20 February 2020

Iranian hacking campaign backdoors corporate networks via enterprise VPN servers


Iranian hacking campaign backdoors corporate networks via enterprise VPN servers

Over the last three years dozens of companies working across IT, telecoms, oil and gas, aviation and defense industries have been targeted in a worldwide hacking campaign focused on reconnaissance and planting backdoors to create a “long-lasting foothold” in the target companies. The attacks involved some of the enterprise VPN vulnerabilities disclosed last year, a new ClearSky research report reveals.

The researchers believe the campaign which they call “Fox Kitten Campaign” is most likely the effort of three Iran-linked APT groups - APT33 (Elfin), APT34 (OilRig) and APT39 (Chafer).

Last year, Iranian groups were quick to make use of vulnerabilities disclosed in the Fortinet FortiOS VPN (CVE-2018-13379), the Pulse Secure "Connect" VPN (CVE-2019-11510) and Palo Alto Networks "Global Protect" VPN (CVE-2019-1579). The attacks against these systems took place last summer but they have also continued it in 2020.

“Upon gaining a foothold at the target, the attackers tried to maintain the access to the networks by opening a variety of communication tools, including opening RDP links over SSH tunneling, in order to camouflage and encrypt the communication with the targets,” the report noted.

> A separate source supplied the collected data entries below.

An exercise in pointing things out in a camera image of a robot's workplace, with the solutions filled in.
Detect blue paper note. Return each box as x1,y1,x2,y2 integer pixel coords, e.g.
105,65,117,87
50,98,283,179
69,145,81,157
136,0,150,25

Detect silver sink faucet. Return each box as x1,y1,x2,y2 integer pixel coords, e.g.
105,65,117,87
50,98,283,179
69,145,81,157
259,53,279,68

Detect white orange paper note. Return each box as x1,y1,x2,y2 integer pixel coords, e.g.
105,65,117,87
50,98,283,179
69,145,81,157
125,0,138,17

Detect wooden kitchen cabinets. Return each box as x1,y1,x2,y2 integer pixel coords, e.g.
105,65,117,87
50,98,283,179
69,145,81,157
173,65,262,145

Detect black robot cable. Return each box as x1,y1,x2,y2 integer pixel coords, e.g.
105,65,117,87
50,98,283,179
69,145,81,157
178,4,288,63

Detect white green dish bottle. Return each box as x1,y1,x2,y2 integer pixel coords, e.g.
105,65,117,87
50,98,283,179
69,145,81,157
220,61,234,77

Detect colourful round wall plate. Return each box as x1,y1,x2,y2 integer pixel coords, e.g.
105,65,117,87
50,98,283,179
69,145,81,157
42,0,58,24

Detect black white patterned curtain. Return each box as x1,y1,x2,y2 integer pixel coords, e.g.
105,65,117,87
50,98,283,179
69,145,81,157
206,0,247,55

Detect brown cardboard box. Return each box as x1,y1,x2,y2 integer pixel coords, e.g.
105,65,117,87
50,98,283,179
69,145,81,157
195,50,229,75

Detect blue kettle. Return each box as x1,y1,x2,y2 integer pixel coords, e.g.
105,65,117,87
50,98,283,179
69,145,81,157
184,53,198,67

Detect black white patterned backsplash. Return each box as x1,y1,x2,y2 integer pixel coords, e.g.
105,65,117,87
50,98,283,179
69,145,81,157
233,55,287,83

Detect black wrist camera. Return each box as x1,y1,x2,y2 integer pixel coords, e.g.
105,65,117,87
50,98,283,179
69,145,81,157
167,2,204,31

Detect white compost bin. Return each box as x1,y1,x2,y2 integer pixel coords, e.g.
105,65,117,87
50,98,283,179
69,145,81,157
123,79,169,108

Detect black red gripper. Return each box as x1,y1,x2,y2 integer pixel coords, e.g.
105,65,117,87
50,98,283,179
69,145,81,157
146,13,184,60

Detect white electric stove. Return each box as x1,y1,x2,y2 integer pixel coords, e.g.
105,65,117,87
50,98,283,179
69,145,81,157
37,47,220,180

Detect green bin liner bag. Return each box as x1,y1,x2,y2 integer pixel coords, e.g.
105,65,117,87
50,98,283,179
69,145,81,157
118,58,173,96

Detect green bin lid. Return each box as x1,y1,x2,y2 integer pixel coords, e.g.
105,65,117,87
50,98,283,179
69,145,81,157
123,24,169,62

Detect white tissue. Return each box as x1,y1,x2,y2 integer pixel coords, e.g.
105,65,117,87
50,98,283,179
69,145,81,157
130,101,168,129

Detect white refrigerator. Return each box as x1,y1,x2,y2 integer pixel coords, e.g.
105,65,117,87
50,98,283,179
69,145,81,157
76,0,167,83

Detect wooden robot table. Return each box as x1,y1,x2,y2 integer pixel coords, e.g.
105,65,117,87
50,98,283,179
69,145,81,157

The researchers say that the attackers used campaign infrastructure to develop and maintain access routes to the targeted organizations, steal valuable data, maintain long-lasting foothold on the targeted systems and to compromise other companies via supply-chain attacks.

To conduct the attacks threat actors used a variety of tools, mainly open-source code-based, but some of them was custom-made malware, such as:

STSRCheck – self-development databases and open ports mapping tool.

POWSSHNET – self-Developed Backdoor malware – RDP over SSH Tunneling.

VBScript – download TXT files from the command-and-control (C2 or C&C) server and unify these files to a portable executable file.

Socket-based backdoor over cs.exe – an exe file used to open a socket-based connection to a hardcoded IP address.

Port.exe – tool to scan predefined ports an IP’s

“Iranian APT groups have developed good technical offensive capabilities and are able to exploit 1-day vulnerabilities in relatively short periods of time, starting from several hours to a week or two,” the report noted.

While the goal of this campaign seems to be reconnaissance, there’s a concern that the same attack infrastructure could be used in the future to spread destructive malware like ZeroCleare and Dustman, which has been previously linked to APT34.